-- DATA SHOWN follows --

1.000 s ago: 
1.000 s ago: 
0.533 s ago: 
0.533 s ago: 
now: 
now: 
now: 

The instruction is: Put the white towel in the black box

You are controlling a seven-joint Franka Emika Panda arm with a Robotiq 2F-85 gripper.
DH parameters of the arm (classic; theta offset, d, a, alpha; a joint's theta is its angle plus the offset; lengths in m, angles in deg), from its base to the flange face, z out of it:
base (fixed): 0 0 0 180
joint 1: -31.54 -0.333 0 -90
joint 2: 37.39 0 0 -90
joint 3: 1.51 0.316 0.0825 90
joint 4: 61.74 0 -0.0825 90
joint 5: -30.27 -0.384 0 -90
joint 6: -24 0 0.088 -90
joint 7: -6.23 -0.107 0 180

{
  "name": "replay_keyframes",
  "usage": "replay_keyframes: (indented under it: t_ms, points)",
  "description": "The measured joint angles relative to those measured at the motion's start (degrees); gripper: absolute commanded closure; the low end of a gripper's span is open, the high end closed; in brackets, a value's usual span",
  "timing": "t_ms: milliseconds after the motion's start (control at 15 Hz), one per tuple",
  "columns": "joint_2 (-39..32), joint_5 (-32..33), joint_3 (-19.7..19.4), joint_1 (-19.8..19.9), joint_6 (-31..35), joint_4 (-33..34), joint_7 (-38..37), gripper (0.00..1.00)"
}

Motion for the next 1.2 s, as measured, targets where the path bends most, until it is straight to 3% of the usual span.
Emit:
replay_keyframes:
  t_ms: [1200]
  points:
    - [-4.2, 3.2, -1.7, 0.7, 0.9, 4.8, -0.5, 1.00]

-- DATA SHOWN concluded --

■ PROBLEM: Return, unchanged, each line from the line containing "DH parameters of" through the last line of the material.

■ OUTPUT FOR THIS EXERCISE:
DH parameters of the arm (classic; theta offset, d, a, alpha; a joint's theta is its angle plus the offset; lengths in m, angles in deg), from its base to the flange face, z out of it:
base (fixed): 0 0 0 180
joint 1: -31.54 -0.333 0 -90
joint 2: 37.39 0 0 -90
joint 3: 1.51 0.316 0.0825 90
joint 4: 61.74 0 -0.0825 90
joint 5: -30.27 -0.384 0 -90
joint 6: -24 0 0.088 -90
joint 7: -6.23 -0.107 0 180

{
  "name": "replay_keyframes",
  "usage": "replay_keyframes: (indented under it: t_ms, points)",
  "description": "The measured joint angles relative to those measured at the motion's start (degrees); gripper: absolute commanded closure; the low end of a gripper's span is open, the high end closed; in brackets, a value's usual span",
  "timing": "t_ms: milliseconds after the motion's start (control at 15 Hz), one per tuple",
  "columns": "joint_2 (-39..32), joint_5 (-32..33), joint_3 (-19.7..19.4), joint_1 (-19.8..19.9), joint_6 (-31..35), joint_4 (-33..34), joint_7 (-38..37), gripper (0.00..1.00)"
}

Motion for the next 1.2 s, as measured, targets where the path bends most, until it is straight to 3% of the usual span.
Emit:
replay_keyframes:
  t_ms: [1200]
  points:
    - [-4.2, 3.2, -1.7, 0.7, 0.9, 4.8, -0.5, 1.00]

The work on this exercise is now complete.